Burnet surveyor David Scott traverses Antarctica, Iraq, and beyond

David Scott of Burnet tackled the brutal Antarctica weather during a four-month stint on the continent in 2020. Scott, a third-generation surveyor, was surveying landing fields for the National Science Foundation and United States Antarctic Project. Courtesy photo
Surveyor David Scott of Burnet thought Texas was one of the toughest places to survey because of the varied and often arcane laws in play. Then, he went to survey the icy landing strips in Antarctica that shift with the ever-changing weather. He also taught surveyors in Basra, Iraq, where armed security was necessary to keep them safe while they worked.
“That’s a big reason I enjoy this work,” he said. “It’s always different, it’s always new. You never know what you’re going to see or what challenges it will give you.”
Scott comes from a family of surveyors, including his father, Gary William Scott, and great-uncle Vernon Adams. His first experience in the field was when he was 12 years old helping his father with survey work for their church. Although he spent many summers working with his father, professional surveyor was not on his list of what he wanted to be when he grew up.
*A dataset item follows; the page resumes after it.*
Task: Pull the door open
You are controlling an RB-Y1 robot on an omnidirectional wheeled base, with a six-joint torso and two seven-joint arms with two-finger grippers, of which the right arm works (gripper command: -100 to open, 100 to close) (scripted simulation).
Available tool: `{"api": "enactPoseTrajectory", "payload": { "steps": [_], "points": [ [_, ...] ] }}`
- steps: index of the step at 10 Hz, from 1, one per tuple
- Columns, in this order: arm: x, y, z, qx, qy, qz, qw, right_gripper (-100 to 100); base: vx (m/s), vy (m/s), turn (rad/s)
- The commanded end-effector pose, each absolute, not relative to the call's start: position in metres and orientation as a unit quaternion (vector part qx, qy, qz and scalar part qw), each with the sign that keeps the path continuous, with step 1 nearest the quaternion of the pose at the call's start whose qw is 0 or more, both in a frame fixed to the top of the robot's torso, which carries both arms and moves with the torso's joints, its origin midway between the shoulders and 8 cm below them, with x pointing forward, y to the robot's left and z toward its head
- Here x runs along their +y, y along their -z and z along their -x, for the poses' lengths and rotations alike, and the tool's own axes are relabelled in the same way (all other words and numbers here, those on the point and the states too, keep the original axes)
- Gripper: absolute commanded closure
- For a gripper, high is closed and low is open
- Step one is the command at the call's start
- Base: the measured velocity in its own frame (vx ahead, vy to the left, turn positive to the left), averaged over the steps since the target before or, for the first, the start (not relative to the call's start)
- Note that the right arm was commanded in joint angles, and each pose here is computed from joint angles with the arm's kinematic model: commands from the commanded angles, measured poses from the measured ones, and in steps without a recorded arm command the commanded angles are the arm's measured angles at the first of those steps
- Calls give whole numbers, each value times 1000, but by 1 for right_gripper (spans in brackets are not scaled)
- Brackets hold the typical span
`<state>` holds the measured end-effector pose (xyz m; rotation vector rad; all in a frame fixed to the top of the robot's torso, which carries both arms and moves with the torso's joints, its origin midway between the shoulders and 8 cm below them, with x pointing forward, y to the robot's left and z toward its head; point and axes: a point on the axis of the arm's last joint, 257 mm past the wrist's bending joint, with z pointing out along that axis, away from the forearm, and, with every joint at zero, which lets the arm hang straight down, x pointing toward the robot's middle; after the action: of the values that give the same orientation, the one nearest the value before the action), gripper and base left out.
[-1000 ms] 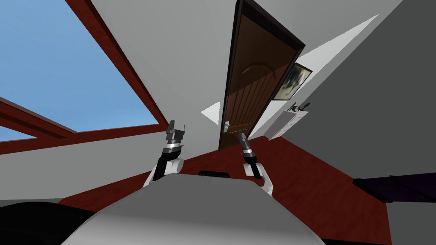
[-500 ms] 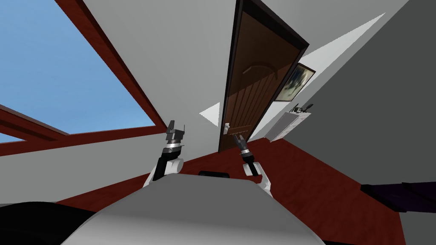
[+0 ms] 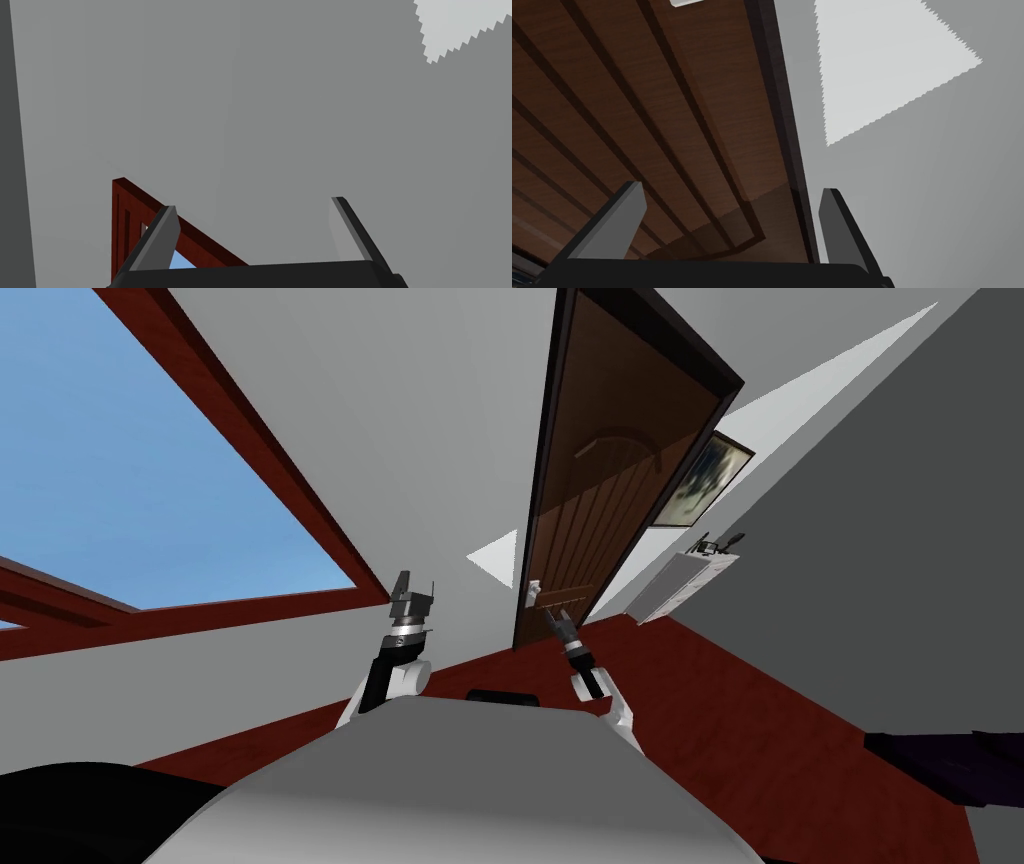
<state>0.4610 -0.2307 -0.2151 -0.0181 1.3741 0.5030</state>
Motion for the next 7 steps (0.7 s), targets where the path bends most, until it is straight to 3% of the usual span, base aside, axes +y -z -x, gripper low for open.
{"api": "enactPoseTrajectory", "payload": {
  "steps": [1,7],
  "points": [
    [-229,230,-465,643,-207,31,736,-100,108,-20,15],
    [-235,277,-472,683,-146,95,710,-100,97,-11,12]
  ]
}}
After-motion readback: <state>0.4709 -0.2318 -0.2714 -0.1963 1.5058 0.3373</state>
While attending the University of Texas at San Antonio, he pursued mechanical engineering. Then, life interfered. During his sophomore year, his brother died, and Scott decided to take a year off from school. He needed a job in the interim, so he once again joined his father in the land surveying business.
“About six weeks into it, I realized this was very outdoorsy,” Scott recalled. “This was for me. I realized I loved it.”
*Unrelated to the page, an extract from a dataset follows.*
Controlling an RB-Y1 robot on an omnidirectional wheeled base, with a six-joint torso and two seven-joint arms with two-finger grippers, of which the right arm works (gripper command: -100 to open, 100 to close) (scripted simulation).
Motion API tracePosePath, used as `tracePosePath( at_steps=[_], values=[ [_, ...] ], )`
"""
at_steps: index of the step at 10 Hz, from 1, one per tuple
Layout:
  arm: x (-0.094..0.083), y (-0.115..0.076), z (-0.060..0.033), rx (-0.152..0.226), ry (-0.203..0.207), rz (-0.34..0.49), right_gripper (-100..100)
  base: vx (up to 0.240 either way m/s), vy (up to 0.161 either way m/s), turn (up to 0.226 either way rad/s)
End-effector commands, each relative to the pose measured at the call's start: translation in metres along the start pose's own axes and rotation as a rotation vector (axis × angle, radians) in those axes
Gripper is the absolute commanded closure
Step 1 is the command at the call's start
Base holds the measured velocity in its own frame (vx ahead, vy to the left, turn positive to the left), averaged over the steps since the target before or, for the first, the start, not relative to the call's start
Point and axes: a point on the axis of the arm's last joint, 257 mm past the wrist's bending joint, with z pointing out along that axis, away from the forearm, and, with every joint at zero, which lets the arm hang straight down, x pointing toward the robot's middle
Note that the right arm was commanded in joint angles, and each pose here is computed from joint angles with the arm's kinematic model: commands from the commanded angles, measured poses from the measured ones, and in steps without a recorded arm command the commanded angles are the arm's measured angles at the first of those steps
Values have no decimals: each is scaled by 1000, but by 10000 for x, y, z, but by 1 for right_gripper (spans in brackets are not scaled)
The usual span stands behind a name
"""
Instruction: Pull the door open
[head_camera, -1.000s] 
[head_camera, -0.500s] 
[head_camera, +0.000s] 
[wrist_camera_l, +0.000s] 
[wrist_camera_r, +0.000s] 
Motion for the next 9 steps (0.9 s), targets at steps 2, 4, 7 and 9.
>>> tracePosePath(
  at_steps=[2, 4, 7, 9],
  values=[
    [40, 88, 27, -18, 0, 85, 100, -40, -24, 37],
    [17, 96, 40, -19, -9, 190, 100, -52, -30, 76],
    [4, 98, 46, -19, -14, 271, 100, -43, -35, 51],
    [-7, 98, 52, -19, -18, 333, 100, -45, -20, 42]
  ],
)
At times, the profession took him far afield into extreme climates.
“Not only is it cold in Antarctica, it’s also very challenging to do things because one of the things you don’t have is accurate weather forecasts,” he said. “So, you really never know what you’re going to face when out surveying. The way I did it was plan for the worse and do the best I could.”
Scott spent August through November 2020 in Antarctica with PAE, an international government support company, surveying runways for the National Science Foundation and U.S. Antarctica Program. He focused on the Phoenix Runway on the McCurdo Ice Shelf and Williams Field on the Ross Ice Shelf.
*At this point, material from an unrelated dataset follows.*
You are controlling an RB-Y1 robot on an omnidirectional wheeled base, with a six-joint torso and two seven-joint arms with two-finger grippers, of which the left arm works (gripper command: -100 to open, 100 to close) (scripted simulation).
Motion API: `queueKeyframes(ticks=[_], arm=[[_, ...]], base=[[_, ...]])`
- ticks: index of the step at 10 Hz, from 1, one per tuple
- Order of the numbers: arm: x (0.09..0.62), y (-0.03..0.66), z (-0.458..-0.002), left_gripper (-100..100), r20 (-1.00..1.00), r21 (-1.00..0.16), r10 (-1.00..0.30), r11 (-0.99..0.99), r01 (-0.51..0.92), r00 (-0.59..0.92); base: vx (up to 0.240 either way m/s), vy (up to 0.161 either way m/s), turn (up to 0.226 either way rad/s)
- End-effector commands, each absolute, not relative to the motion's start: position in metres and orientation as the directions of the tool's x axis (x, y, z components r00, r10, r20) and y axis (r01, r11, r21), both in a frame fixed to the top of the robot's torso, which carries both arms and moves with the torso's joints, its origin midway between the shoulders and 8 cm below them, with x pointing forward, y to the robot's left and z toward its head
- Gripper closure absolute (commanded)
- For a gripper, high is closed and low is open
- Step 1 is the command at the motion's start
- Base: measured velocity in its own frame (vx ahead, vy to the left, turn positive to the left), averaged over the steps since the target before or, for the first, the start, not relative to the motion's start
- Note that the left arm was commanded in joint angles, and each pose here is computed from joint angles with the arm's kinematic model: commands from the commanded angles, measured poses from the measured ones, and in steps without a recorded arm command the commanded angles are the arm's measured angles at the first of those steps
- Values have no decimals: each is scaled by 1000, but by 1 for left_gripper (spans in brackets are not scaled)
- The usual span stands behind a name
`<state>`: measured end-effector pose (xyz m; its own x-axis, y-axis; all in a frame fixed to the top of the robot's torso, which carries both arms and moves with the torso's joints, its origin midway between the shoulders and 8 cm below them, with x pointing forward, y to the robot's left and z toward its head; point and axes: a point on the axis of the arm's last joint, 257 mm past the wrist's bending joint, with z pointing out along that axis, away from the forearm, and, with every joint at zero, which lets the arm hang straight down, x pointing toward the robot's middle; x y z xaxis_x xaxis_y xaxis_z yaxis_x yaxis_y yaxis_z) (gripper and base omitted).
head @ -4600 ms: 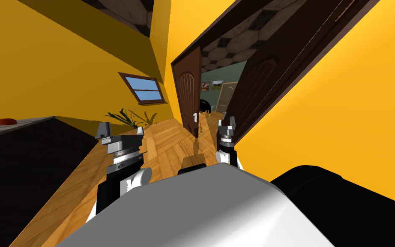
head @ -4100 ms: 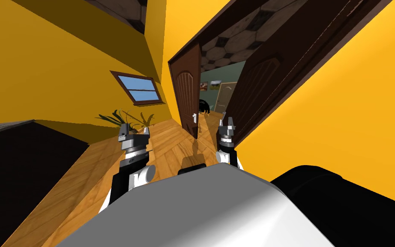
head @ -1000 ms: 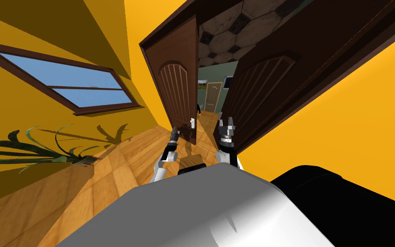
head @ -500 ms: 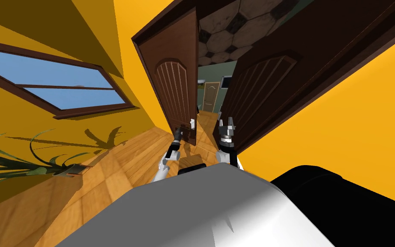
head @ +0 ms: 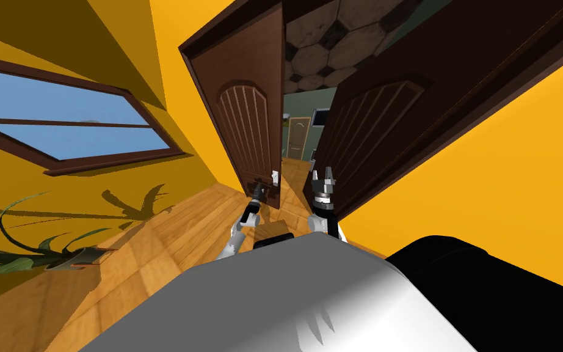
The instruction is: Push the door open
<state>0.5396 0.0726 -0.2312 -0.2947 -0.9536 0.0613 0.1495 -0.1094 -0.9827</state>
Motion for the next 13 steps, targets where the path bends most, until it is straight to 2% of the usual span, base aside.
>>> queueKeyframes(ticks=[1,13], arm=[[543,63,-238,-100,54,-986,-950,-100,133,-308],[548,-4,-282,-100,14,-999,-916,-30,35,-401]], base=[[67,84,-86],[64,73,-74]])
Unlike normal runways or airfields, the runways in Antarctica are constantly shifting due to the ice. Almost every year, surveyors must measure longitudes and latitudes in extremely high winds and temperatures ranging from around minus-50 to minus-80 degrees. The weather not only affects the person but also the equipment for a job in which accuracy is essential to a safe landing.
“For planes to land in inclement weather, they need to use their instruments to know where the runway is,” Scott explained. “And to know that, they need (accurate) latitude and longitude.”
As a professional land surveyor, it’s Scott’s job to figure those out. He said he’s “basically an expert measurer of the land,” no matter the conditions faced.
Several years before going to Antarctica, Scott was in Basra, Iraq, where he spent five months in 2013 training office and field personnel for Fugro, an international geodata company. In Iraq, the heat and the sand were challenges as was his safety.
“I had three vehicles and armed guys who protected me whenever I went out in the field,” Scott said. “Thankfully, nothing happened, and I helped train a number of people.”
Surveying in his home state is no picnic either, he explained. Texas is one of the toughest states for land surveying for many reasons. The state uses the complex Texas Land Survey System, which is based on Spanish land grants. It also incorporates the 12 railroad districts that make up the state and requires working with townships and sections in South Texas, leagues and labors in North and East Texas, and blocks and tracts in West Texas.
On top of that, Scott said Texas property laws have about five different legal rules, going all the way back to some of the original Spanish land grants. Texas professional land surveyors must become detectives to uncover what rules a piece of property falls under.
“I did say it was challenging, didn’t I?” Scott said with a laugh.
It’s the extremes that make the profession attractive to the 49-year-old Burnet resident.
“I never like taking the same route to somewhere,” Scott said. “I’m always up for something new, something different.”
Currently, Scott has no big travel plans for work, but “never say never,” he added. Growth in the Highland Lakes is keeping him and his company, Republic of Texas Land Surveyors in Burnet, busy and challenged enough for now.
“It’s crazy the amount of business I’m seeing right now,” he said. “With the (real estate) market the way it is now, I think I’m just going to stay in Texas.”